Now, I don’t know if there are any psycho-annalists in the audience but I don’t think you need to be, or even need to have read anything by Sigmund Freud to join any of those dots.
So I had a plan, and I started to feel better. I had studied a few maps of Tassie, and plotted a route up the East Coast and through the Top End for a six week adventure before I started work, and I had even submitted my PHD. But the VISA didn’t come, the lease on my flat has expired, and what little money I had has run out. So I move home, get a job, and have to listen to Denise. And Denise is not the only character at work, there’s far too many to introduce you to but I’ll give you a flavor. My boss, a man who ends every sentence the same way ‘Alice, if you’re in the lab today sort of thing, maybe you can finish making that last precursor sort of thing, and try it out sort of thing? Check the water content sort of thing? And pack it up ready for shipping sort of thing?’ One day we are in the staff canteen, a small depressing room that always smells of broccoli soup, and he answers his phone and starts speaking to his partner in Cantonese but continues to punctuate his conversation with ‘sort of thing?’, it was the best thing ever.

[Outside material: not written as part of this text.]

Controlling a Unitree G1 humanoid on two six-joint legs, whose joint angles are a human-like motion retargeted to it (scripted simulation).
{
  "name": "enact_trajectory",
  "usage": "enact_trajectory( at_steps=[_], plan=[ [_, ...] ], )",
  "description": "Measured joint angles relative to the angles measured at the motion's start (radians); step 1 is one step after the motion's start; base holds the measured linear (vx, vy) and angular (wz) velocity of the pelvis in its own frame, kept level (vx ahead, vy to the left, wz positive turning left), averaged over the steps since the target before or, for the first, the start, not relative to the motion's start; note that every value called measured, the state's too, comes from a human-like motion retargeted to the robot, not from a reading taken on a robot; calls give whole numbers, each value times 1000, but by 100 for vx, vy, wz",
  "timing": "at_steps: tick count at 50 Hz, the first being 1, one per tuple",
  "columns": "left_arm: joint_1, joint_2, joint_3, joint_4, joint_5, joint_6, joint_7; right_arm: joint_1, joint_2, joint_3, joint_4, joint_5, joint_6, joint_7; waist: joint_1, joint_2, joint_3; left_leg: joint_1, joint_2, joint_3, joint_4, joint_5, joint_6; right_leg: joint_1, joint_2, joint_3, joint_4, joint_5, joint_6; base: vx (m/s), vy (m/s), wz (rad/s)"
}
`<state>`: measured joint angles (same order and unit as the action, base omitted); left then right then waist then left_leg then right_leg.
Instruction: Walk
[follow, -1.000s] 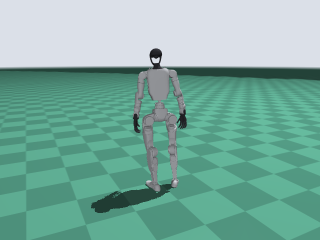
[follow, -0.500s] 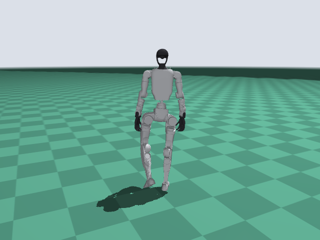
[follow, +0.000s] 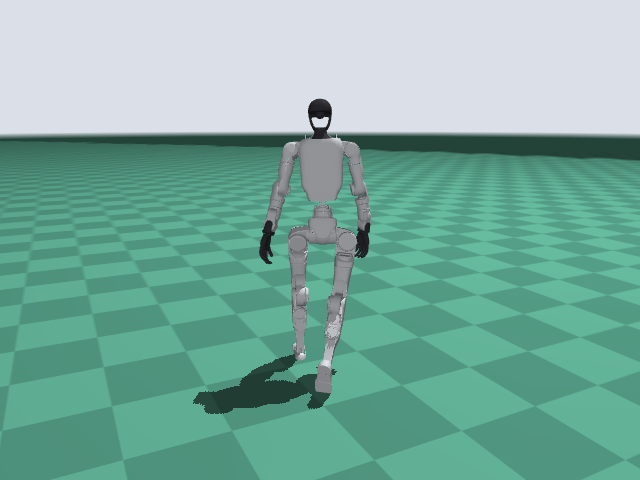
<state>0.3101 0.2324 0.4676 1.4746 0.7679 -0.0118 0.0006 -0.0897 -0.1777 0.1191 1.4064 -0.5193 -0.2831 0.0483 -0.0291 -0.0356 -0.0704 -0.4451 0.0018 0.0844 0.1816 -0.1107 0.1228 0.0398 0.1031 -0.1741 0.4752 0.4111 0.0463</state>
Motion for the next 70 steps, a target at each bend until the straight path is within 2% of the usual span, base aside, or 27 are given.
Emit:
enact_trajectory(
  at_steps=[2, 5, 7, 13, 17, 20, 23, 25, 28, 30, 31, 32, 34, 37, 39, 40, 42, 45, 47, 49, 51, 53, 55, 58, 61, 65, 70],
  plan=[
    [-79, -13, -38, -1, -29, -7, -26, 38, -16, 1, 12, -14, 9, 12, -42, 57, -2, 43, 38, -23, -4, -34, -20, -94, 3, -84, 159, -28, -6, 70, 12, 33],
    [-210, -27, -86, -16, -37, -26, -66, 104, -41, -15, 24, -45, 18, 12, -36, 92, -7, 86, 75, -23, 2, -84, -56, -267, -17, -81, 337, -217, -32, 75, 13, -44],
    [-298, -25, -115, -44, -30, -45, -81, 136, -56, -26, 49, -47, 24, 20, -57, 94, 7, 132, 83, -21, -11, -97, -76, -355, -17, -40, 330, -279, 45, 52, 7, -1],
    [-509, -8, -183, -135, -51, -119, -76, 212, -110, -75, 118, -77, 52, 30, -142, 59, 33, 313, 56, 23, -82, -137, -127, -494, -176, -3, -61, -399, 207, 77, 3, 25],
    [-598, 29, -201, -180, -74, -159, -85, 218, -129, -103, 152, -96, 76, 29, -155, 29, 64, 457, 95, 55, -100, -180, -222, -540, -181, 25, -402, -474, 215, 82, -31, -18],
    [-623, 48, -224, -191, -89, -177, -87, 217, -146, -108, 164, -128, 87, 24, -164, 47, 63, 541, 100, 47, -86, -181, -286, -546, -182, 8, -489, -479, 215, 105, 1, -5],
    [-593, 48, -237, -194, -73, -181, -90, 210, -158, -84, 153, -188, 106, 27, -186, 47, 30, 584, 53, 24, -34, -46, -371, -513, -234, -71, -427, -413, 215, 103, 15, 39],
    [-558, 35, -240, -191, -55, -176, -86, 189, -159, -74, 144, -220, 116, 26, -224, 28, 1, 576, -43, 16, 17, 144, -385, -526, -272, 49, -399, -339, 215, 105, 33, 111],
    [-493, 21, -234, -168, -31, -162, -62, 121, -138, -61, 129, -219, 108, 22, -248, -8, 19, 478, -138, 174, 295, 467, -385, -506, -401, 51, -307, -376, 212, 77, 56, 104],
    [-447, 15, -213, -133, -19, -149, -50, 75, -116, -35, 111, -202, 96, 15, -244, -58, 19, 371, -77, 364, 535, 576, -385, -463, -458, 29, -287, -413, 191, 85, -2, 31],
    [-418, 13, -206, -119, -11, -141, -54, 56, -102, -27, 100, -195, 91, 13, -227, -64, 14, 311, -35, 389, 635, 610, -385, -434, -444, 2, -291, -433, 163, 100, -37, -33],
    [-389, 10, -198, -108, -3, -133, -57, 38, -87, -21, 88, -189, 87, 12, -216, -67, 9, 259, -8, 390, 709, 604, -385, -407, -427, -18, -297, -453, 136, 111, -43, -31],
    [-325, -1, -174, -94, 15, -121, -58, -2, -58, -18, 65, -180, 77, 8, -218, -59, 3, 192, -21, 297, 729, 448, -385, -347, -379, -36, -312, -492, 90, 114, -30, 5],
    [-230, -28, -127, -69, 19, -111, -42, -66, -27, -5, 32, -155, 54, 0, -176, -49, 28, 108, -103, 146, 632, 306, -385, -237, -308, -23, -341, -549, 35, 95, -14, -68],
    [-162, -38, -110, -52, 7, -106, -43, -97, -3, 8, 11, -126, 32, -8, -119, -47, 43, 68, -99, 54, 523, 209, -362, -159, -234, 16, -369, -584, -18, 96, -32, -127],
    [-129, -37, -104, -47, 2, -104, -46, -111, 11, 12, 0, -111, 19, -11, -93, -39, 49, 43, -66, 17, 471, 159, -329, -122, -191, 22, -385, -597, -47, 101, -18, -86],
    [-72, -40, -93, -42, 7, -102, -47, -139, 27, 16, -22, -83, -2, -12, -67, -41, 51, -4, -55, 6, 304, 121, -155, -71, -171, 18, -394, -626, -77, 98, 7, -34],
    [-8, -29, -77, -29, 19, -95, -45, -183, 47, 21, -50, -49, -22, -8, -49, -47, 61, -42, -46, -23, 36, 56, 56, 1, -145, 31, -397, -669, -114, 89, 15, 4],
    [8, -11, -65, 0, 25, -79, -42, -211, 55, 24, -59, -35, -28, -8, -69, -46, 56, -48, -53, -92, -152, 78, 139, 36, -112, -1, -402, -679, -149, 71, -4, 66],
    [22, 4, -45, 32, 33, -59, -42, -223, 60, 33, -61, -31, -27, -7, -85, -33, 32, -52, -48, -138, -255, 125, 139, 53, -71, -20, -390, -659, -177, 109, 15, 29],
    [42, 2, -30, 63, 29, -39, -44, -204, 59, 48, -59, -41, -24, -8, -66, -32, 16, -35, -43, -21, -171, 133, 102, 87, -74, 12, -343, -593, -168, 112, 39, -70],
    [34, 4, -21, 95, 12, -15, -47, -171, 64, 55, -53, -55, -16, -12, -54, -22, 0, -38, -27, -35, -91, 135, 67, 86, -53, 12, -261, -435, -183, 81, 15, -74],
    [-13, 4, -18, 121, -7, 8, -49, -134, 64, 54, -36, -52, -11, -21, -29, -7, 26, -21, 3, -71, -24, 104, 38, 64, -36, 18, -116, -178, -187, 107, 25, -75],
    [-95, -12, -32, 114, -50, 0, -32, -82, 47, 45, 12, -35, -10, -14, -38, 50, 50, 52, 57, -63, 9, 16, -5, -80, -51, -56, 195, 14, -126, 82, 21, -24],
    [-177, -25, -72, 79, -86, -26, -35, 2, 24, 36, 31, -49, -3, -10, -54, 87, 15, 107, 95, -17, 2, -42, -44, -255, -63, -66, 367, -162, -94, 92, 23, -23],
    [-333, -8, -124, 10, -67, -61, -61, 101, -20, -12, 74, -53, 4, 2, -112, 97, 42, 216, 98, -19, -35, -71, -86, -438, -9, 37, 326, -313, 88, 79, 15, 53],
    [-496, 1, -177, -90, -91, -131, -81, 200, -99, -51, 137, -97, 39, 8, -184, 72, 52, 394, 63, -5, -86, -124, -144, -525, -201, 24, -76, -416, 197, 98, 6, 45]
  ],
)
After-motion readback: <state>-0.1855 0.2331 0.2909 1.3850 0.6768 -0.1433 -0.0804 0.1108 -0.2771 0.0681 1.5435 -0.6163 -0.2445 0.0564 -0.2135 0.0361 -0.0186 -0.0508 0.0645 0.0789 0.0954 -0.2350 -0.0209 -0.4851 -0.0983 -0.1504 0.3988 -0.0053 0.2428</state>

Lunch time in the canteen is the most depressing part of the day, but also weirdly my favourite bit. Not just because of my Dads amazing food, but also because of the daily rituals of my fellow colleagues. One has a lunch box the size of a cake tin. It is yellow and scratched and looks like it hasn’t been washed since 1992. Its’ monstrous size can only be explained by the fact that this colleague likes to fit his copy of the Daily Mail inside for safe keeping. He flicks off the lid, pushes his grimy lab specs to the top of his head, and begins to read out stories of interest to everyone at the table. We are really lucky, because he also gives us a running commentary on his feelings about the news at the same time. Shaking his head, with one hand he unwraps with one hand a tin foiled treat of a corned beef sandwich on white slice bread with congealed mustard pushed over the edges. The hand then reaches, the pull the ring of a can of coke, and once free lifts a bag of pork scratchings to his mouth, bites the corner, whilst still sharing breaking news on the causes and cures of cancer, and pulls them open. When the paper recycle is over and his lunch finished, he reaches for his piece de resistance – one of three packs of indigestion tablets contained within the lunch box. I am still not sure if they aided with the digestion of the Paper, as much as his processed food. This continues every day for weeks and then a month, and despite checking my email inbox every thirty minutes there is still no VISA.

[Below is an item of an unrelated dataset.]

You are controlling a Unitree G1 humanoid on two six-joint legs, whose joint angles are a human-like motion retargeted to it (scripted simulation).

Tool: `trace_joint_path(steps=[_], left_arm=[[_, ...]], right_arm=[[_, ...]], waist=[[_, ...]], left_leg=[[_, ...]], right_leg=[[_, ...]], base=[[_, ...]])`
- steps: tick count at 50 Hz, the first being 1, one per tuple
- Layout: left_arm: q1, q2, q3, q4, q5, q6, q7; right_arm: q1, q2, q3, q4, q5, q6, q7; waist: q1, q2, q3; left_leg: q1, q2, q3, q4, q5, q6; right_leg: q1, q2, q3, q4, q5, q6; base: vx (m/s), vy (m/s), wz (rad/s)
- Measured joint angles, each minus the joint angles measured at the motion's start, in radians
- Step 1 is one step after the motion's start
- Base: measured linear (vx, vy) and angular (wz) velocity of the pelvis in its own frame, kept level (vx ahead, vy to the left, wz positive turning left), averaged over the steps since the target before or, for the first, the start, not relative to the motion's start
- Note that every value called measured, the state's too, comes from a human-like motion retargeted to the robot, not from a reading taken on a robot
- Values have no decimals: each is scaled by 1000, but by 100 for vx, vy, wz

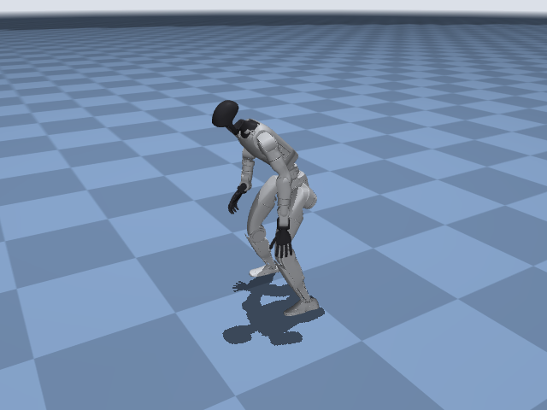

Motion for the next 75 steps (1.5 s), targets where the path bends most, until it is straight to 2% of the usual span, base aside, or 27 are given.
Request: trace_joint_path(steps=[3,5,8,10,12,13,15,17,20,23,26,30,31,32,33,35,37,38,40,43,47,50,55,59,63,68,75], left_arm=[[-74,34,-74,48,172,32,-97],[-63,74,-103,-11,305,16,-141],[64,154,-137,-205,374,-10,-70],[184,192,-138,-324,356,-23,-11],[314,202,-122,-411,292,-41,-12],[375,201,-111,-447,258,-51,-32],[477,203,-97,-516,226,-66,-84],[546,232,-91,-593,254,-78,-109],[615,294,-60,-695,292,-111,-100],[652,311,12,-707,253,-145,-128],[641,304,118,-652,176,-153,-220],[588,334,180,-587,130,-135,-237],[561,349,176,-570,123,-128,-217],[526,361,171,-546,112,-116,-194],[476,367,165,-509,96,-93,-161],[398,353,161,-416,50,-31,-95],[341,297,148,-279,41,9,-58],[295,257,128,-191,53,33,-60],[258,175,92,-65,135,41,-93],[299,92,86,-61,252,-10,-156],[379,29,109,-157,240,-52,-171],[387,19,71,-200,231,-71,-196],[260,-6,-74,-114,239,-84,-161],[205,-34,-155,1,354,-66,-211],[228,-21,-132,-20,422,-75,-290],[292,-33,-82,-13,335,-87,-205],[360,-61,-44,111,330,-55,-208]], right_arm=[[-32,-1,-19,7,47,-17,19],[9,-42,-48,-82,100,-53,33],[183,-150,-104,-363,180,-99,50],[338,-209,-171,-537,212,-124,102],[499,-239,-260,-635,224,-134,193],[574,-244,-307,-659,225,-133,240],[703,-232,-386,-667,234,-123,310],[780,-200,-427,-632,265,-107,337],[802,-168,-433,-524,293,-87,345],[776,-201,-414,-392,208,-56,364],[701,-269,-364,-249,64,-37,412],[652,-343,-299,-186,10,-41,453],[634,-360,-285,-190,27,-42,458],[607,-375,-270,-189,46,-42,460],[562,-387,-254,-183,67,-37,455],[476,-385,-226,-138,68,-14,424],[390,-325,-196,-32,16,21,337],[328,-278,-168,47,4,46,299],[263,-176,-155,168,15,58,234],[247,-71,-184,205,68,23,244],[253,-45,-138,146,-19,6,307],[245,-69,-68,103,-58,-10,366],[155,-59,35,223,19,-40,352],[115,-39,67,352,-110,13,425],[155,-33,30,315,-127,13,444],[187,-15,26,279,-76,-12,363],[202,6,42,287,-116,2,415]], waist=[[-1,6,0],[11,10,0],[13,23,-16],[-4,30,-92],[-17,35,-225],[-18,40,-291],[-1,56,-389],[27,67,-427],[64,64,-428],[93,46,-423],[121,39,-409],[132,30,-369],[126,26,-338],[118,23,-300],[105,23,-245],[76,24,-134],[44,24,-83],[33,28,-78],[20,35,-124],[28,42,-250],[58,49,-393],[89,53,-454],[136,45,-440],[159,40,-440],[181,22,-459],[200,9,-450],[195,0,-444]], left_leg=[[-62,-3,-8,207,-109,14],[-12,9,-2,262,-166,11],[247,46,31,142,-173,-8],[441,58,58,-43,-76,-1],[582,51,77,-250,187,11],[635,47,83,-345,370,-1],[724,40,80,-500,707,-74],[787,17,42,-568,793,-154],[826,-8,39,-596,667,-223],[813,10,183,-641,509,-244],[791,32,332,-711,308,-258],[759,42,364,-785,130,-284],[749,39,318,-768,157,-267],[734,36,268,-725,198,-232],[706,34,210,-629,264,-162],[621,36,140,-287,265,-13],[579,63,131,-21,109,-47],[588,69,120,7,74,-33],[624,76,114,-32,66,-52],[701,72,139,-269,175,-128],[815,58,192,-628,333,-198],[846,56,216,-732,344,-227],[850,42,206,-718,299,-203],[848,34,187,-696,289,-204],[856,25,179,-712,282,-205],[875,21,192,-731,273,-209],[881,26,204,-740,262,-206]], right_leg=[[-57,-16,16,205,-118,-45],[-4,-22,12,254,-170,-53],[268,-26,-51,119,-149,-27],[461,-22,-104,-50,-24,-11],[578,-16,-120,-209,253,-11],[613,-9,-111,-274,435,-9],[663,22,-51,-377,760,28],[698,72,52,-418,839,82],[710,105,111,-425,688,129],[687,77,32,-500,544,196],[651,61,-35,-604,404,260],[595,57,-33,-673,255,317],[589,56,-14,-658,283,296],[580,56,6,-619,308,249],[565,58,26,-531,331,148],[506,58,48,-205,247,-68],[496,41,19,22,109,-47],[510,45,15,44,82,-61],[552,55,3,-6,96,-36],[626,70,6,-253,231,54],[713,73,-1,-586,388,145],[727,67,-23,-672,410,189],[754,49,-42,-690,386,170],[779,39,-67,-693,397,195],[794,30,-83,-705,392,206],[801,25,-79,-714,381,203],[790,30,-68,-706,371,210]], base=[[32,-2,8],[59,-3,-13],[91,-4,-11],[116,-3,13],[122,-2,21],[118,-2,6],[110,-3,-17],[98,-4,-39],[84,-2,-49],[72,0,-48],[66,2,-56],[63,3,-31],[56,2,-10],[50,1,-1],[45,0,6],[44,1,18],[50,1,30],[46,1,22],[43,2,9],[36,4,-19],[27,7,-31],[21,8,-13],[14,7,16],[14,5,26],[15,3,14],[13,3,-9],[8,0,-9]])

Friends are starting to stage interventions and tell me that maybe Australia isn’t going to happen and perhaps I should start looking for a flat or a more permanent job. I’m starting to get pretty down. I cant face anymore lunch time daily mail, or keeping secrets from the people making my sandwiches, or delaying the freedom that I am sure Sydney will bring. I feel like things cant get much worse, and then once day, Denises voice ringing in my head, I slip over and dislocate my knee. Can you still come to work sort of thing? Asked my boss. But I cant. I get Xrays and a plaster cast and I go home to rest. Then three days later, my VISA arrives.